If English is not your native language, even if you are currently a U.S. citizen or permanent resident and regardless of how long you have resided or been educated in the U.S.*, you must demonstrate English proficiency by providing evidence through one of the following methods:
- Take the Test of English as a Foreign Language (TOEFL), the International English Language Testing System (IELTS) test, the Michigan English Language Assessment Battery (MELAB) or Examination for the Certificate of Proficiency in English (ECPE). Scores must be no more than two (2) years old. The minimum acceptable scores are as follows:
- TOEFL paper based test: 560
- TOEFL Internet-based test: 84
- IELTS: 6.5
- MELAB: 80
- ECPE: Certificate of proficiency
- Provide an official transcript showing one of the following: a degree earned at an accredited U.S. college or university OR a degree earned at a foreign institution where the language of instruction was exclusively English** OR successful completion (‘C’ or higher) of ENG 111 or ENG 112 or its equivalent.
Some programs also accept the following in lieu of the methods above:
Physical Therapy Transitional or Certificate programs: Provide a copy of your FCCPT Comprehensive Credential Evaluation Certificate.
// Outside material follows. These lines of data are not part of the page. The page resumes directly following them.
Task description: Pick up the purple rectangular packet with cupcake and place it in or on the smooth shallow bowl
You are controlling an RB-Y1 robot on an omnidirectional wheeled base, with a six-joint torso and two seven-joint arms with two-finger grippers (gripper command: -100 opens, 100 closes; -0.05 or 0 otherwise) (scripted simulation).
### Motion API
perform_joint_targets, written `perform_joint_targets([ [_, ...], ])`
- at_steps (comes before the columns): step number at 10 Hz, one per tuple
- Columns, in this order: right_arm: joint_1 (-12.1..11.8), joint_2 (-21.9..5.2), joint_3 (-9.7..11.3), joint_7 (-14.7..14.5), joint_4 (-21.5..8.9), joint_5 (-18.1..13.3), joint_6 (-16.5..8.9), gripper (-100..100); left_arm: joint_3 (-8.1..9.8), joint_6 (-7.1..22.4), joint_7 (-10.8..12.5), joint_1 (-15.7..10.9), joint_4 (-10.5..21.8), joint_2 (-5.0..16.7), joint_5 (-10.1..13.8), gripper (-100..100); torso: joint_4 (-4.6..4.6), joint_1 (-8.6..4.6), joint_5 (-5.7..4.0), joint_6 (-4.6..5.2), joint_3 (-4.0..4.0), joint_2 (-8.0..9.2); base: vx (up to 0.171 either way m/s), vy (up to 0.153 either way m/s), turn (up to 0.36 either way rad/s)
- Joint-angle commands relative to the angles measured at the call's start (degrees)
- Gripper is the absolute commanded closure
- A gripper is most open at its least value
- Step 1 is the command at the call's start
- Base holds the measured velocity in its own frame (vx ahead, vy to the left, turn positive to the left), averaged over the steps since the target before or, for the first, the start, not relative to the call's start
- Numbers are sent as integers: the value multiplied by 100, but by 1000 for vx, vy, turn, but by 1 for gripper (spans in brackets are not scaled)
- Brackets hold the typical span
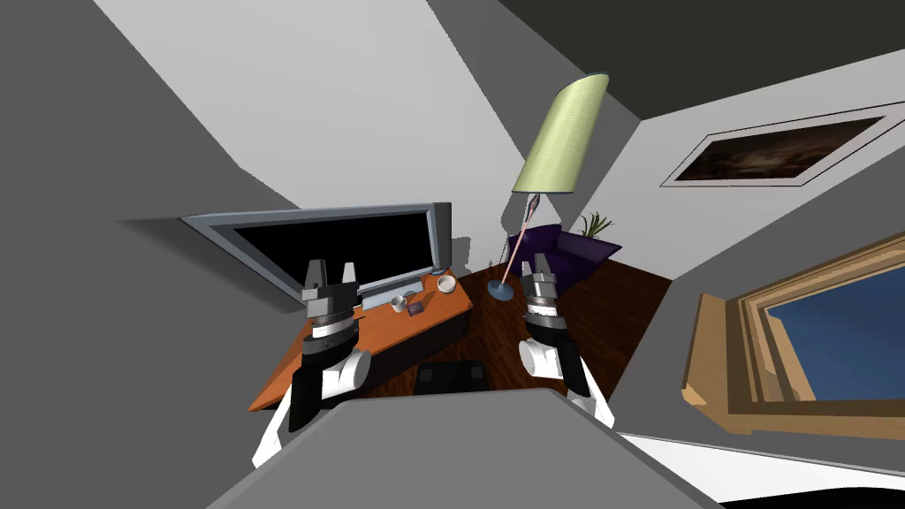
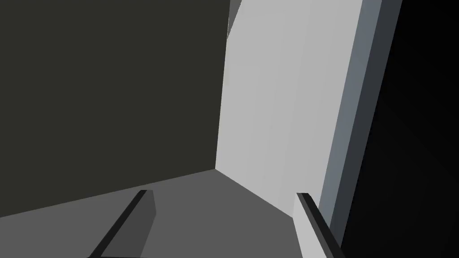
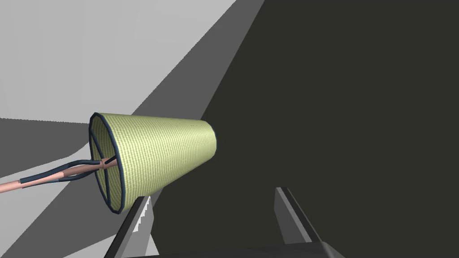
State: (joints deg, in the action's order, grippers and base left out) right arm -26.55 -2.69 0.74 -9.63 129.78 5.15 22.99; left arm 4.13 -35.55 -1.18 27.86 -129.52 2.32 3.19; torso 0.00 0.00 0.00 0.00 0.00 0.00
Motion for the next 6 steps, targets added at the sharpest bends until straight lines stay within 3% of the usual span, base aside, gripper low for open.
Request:
perform_joint_targets([
  [1,0,0,0,0,0,0,0,0,-16,196,-19,-100,127,81,-5,-100,0,0,0,0,0,0,1,-18,-32],
  [3,0,0,0,0,0,0,0,0,-38,484,-43,-248,318,166,-8,-100,-1,-10,-2,1,-1,-2,4,-33,-47],
  [4,0,0,0,0,0,0,0,0,-38,484,-43,-248,318,166,-8,-100,-1,-13,-3,1,-2,-4,5,-27,-9],
  [6,0,0,0,0,0,0,0,0,-68,843,-66,-454,587,250,-8,-100,-1,-8,-2,1,-2,-4,4,-25,-38],
])
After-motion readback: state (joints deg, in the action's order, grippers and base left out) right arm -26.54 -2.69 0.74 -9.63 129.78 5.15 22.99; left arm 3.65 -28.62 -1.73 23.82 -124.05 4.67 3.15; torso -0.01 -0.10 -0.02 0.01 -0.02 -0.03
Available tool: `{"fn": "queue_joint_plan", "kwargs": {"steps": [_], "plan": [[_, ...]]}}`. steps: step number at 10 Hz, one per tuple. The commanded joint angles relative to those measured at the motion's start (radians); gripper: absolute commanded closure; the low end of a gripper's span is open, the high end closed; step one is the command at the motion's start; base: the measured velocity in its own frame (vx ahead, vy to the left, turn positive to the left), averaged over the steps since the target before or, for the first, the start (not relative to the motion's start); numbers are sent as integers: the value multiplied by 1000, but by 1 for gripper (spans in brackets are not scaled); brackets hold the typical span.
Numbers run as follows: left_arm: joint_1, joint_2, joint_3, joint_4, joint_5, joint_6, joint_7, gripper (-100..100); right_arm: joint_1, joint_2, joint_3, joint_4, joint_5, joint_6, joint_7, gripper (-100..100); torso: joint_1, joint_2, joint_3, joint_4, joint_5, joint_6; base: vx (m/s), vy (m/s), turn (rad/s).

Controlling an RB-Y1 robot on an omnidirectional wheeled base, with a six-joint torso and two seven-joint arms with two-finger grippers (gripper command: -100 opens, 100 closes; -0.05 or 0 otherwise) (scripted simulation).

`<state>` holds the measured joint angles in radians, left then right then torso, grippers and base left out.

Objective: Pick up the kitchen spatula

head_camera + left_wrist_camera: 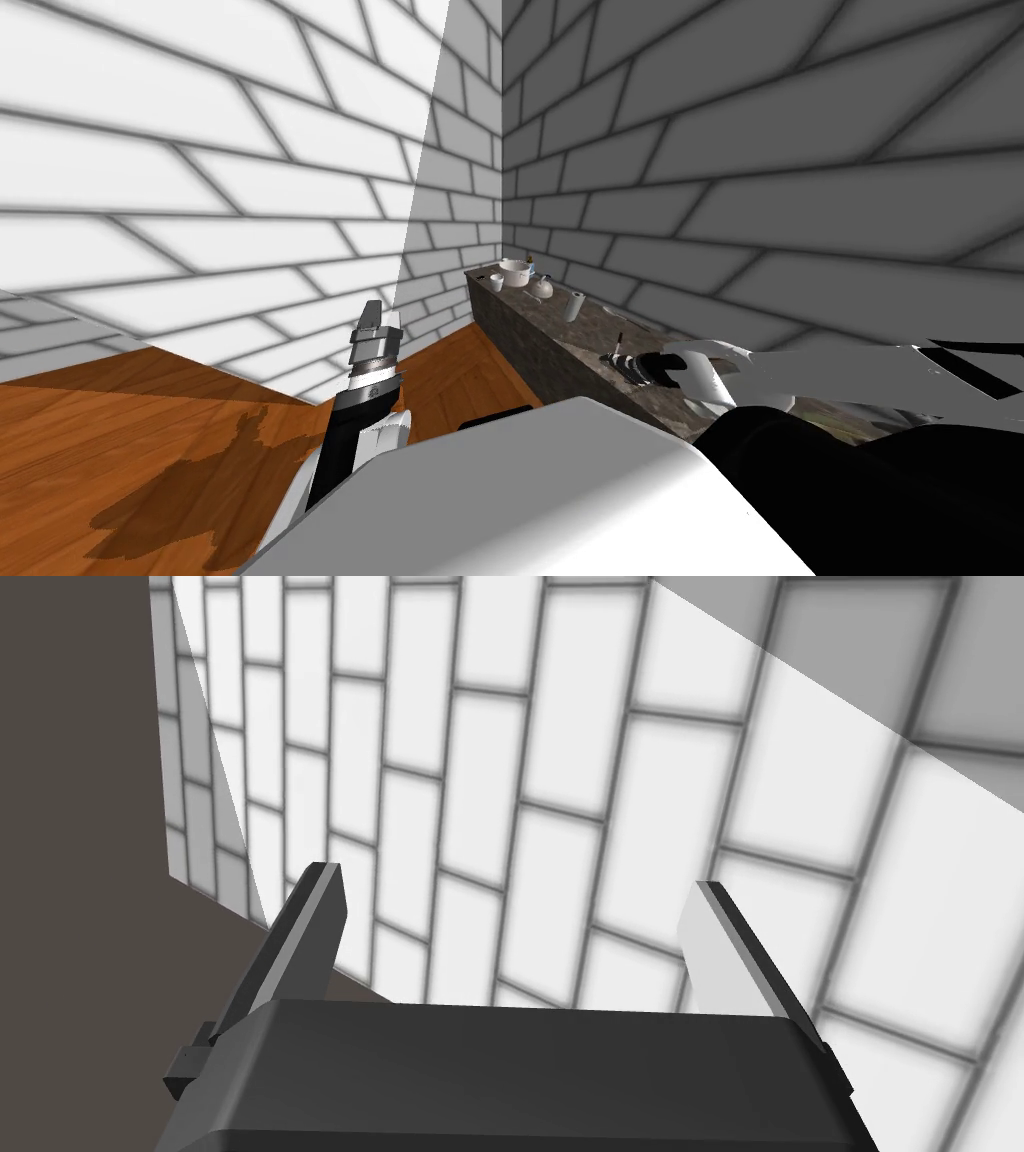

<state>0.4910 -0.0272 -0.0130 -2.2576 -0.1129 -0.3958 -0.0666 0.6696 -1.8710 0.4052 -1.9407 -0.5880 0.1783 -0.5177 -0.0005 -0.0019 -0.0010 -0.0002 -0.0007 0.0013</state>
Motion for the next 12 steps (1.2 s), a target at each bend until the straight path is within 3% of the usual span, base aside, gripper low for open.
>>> {"fn": "queue_joint_plan", "kwargs": {"steps": [1,5,6,8,10,12], "plan": [[0,0,0,0,0,0,0,0,33,-43,38,25,-23,45,-22,-100,0,0,0,0,0,0,104,-72,385],[0,0,0,0,0,0,0,0,51,-57,52,34,-30,64,-36,-100,-6,-7,-4,-2,-2,0,110,-102,81],[0,0,0,0,0,0,0,0,82,-74,76,49,-39,94,-59,-100,-1,-3,-2,-1,0,0,115,-55,201],[0,0,0,0,0,0,0,0,82,-74,76,49,-57,94,-2,-100,-5,-6,-4,-2,-1,0,78,-76,83],[0,0,0,0,0,0,0,0,82,-74,76,49,-39,94,-59,-100,0,-2,-1,0,0,0,12,4,-13],[0,0,0,0,0,0,0,0,101,-79,92,57,-43,110,-72,-100,0,-2,-1,0,0,0,60,-51,115]]}}
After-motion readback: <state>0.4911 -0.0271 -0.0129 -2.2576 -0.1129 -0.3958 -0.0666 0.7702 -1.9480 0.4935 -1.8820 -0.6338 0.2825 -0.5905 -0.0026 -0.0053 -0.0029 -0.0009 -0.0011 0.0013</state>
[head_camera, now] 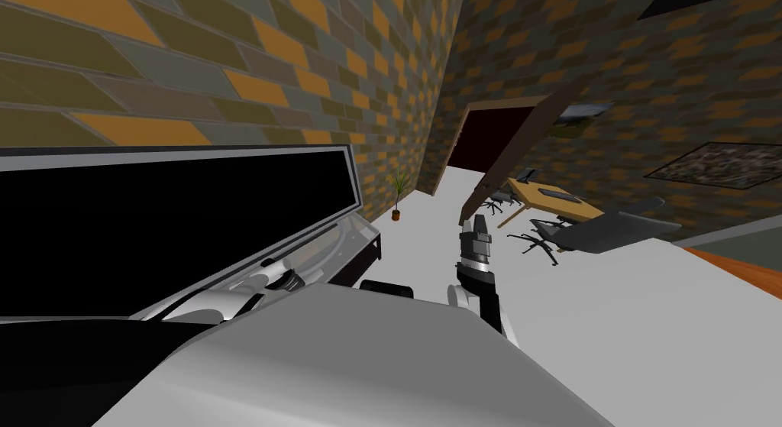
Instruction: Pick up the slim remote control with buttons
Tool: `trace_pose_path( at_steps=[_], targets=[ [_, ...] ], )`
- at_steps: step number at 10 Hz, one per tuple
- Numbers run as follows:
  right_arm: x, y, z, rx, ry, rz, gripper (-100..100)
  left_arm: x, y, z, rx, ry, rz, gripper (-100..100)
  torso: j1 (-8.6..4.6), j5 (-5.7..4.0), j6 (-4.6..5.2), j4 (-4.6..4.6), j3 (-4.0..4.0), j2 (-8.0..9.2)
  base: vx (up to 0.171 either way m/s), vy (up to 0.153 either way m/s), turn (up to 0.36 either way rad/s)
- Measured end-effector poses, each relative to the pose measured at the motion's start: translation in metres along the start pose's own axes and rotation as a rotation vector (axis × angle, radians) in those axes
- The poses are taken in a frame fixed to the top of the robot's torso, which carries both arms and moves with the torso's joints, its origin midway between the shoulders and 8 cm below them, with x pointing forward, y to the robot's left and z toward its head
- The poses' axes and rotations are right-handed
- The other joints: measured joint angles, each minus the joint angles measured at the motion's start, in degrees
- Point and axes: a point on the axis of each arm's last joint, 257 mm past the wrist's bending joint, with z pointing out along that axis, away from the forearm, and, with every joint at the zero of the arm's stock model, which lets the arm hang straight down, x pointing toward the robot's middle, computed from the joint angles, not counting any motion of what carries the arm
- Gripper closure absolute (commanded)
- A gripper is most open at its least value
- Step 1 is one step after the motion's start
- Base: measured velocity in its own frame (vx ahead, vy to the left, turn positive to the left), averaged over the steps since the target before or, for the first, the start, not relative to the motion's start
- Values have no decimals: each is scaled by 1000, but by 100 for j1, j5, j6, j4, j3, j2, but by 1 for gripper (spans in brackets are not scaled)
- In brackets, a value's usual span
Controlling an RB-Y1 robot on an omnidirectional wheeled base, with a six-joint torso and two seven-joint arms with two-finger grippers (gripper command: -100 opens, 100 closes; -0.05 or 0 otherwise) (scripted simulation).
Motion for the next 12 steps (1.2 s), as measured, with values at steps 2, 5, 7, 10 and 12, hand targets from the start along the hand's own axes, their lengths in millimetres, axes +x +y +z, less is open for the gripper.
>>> trace_pose_path(
  at_steps=[2,5,7,10,12],
  targets=[
    [0,0,0,0,0,0,0,3,3,3,0,0,-32,-100,-4,-1,-1,-1,-2,-4,-107,37,-159],
    [0,0,0,0,0,0,0,7,8,6,-1,1,-76,-100,-8,-2,-3,-4,-11,-21,-66,20,-120],
    [0,0,0,0,0,0,0,11,12,8,-3,1,-105,-100,-8,-2,-1,-3,-8,-13,-98,37,-177],
    [0,0,0,0,0,0,0,14,16,11,-5,2,-139,100,-7,-2,-3,-4,-11,-21,-49,19,-41],
    [0,0,0,0,0,0,0,14,16,11,-4,1,-135,100,-13,-1,-7,-9,-22,-39,0,0,0]
  ],
)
If you do not meet the minimum requirements for English proficiency, you might consider enrolling first in the English Language Program (ELP). For more information, please visit www.umflint.edu/international/elp.
*If you are a U.S. citizen or permanent resident and wish to waive this requirement, you may make your case to the director of your program of application. The director, in turn, must make the case to the Dean of Graduate Programs. You must provide sufficient evidence that you have the requisite English proficiency. Please note that some programs or departments may prohibit exceptions to the requirements.
**The university reserves the right to require an applicant to provide other evidence of English proficiency if independent sources cannot verify that the language of instruction was exclusively English.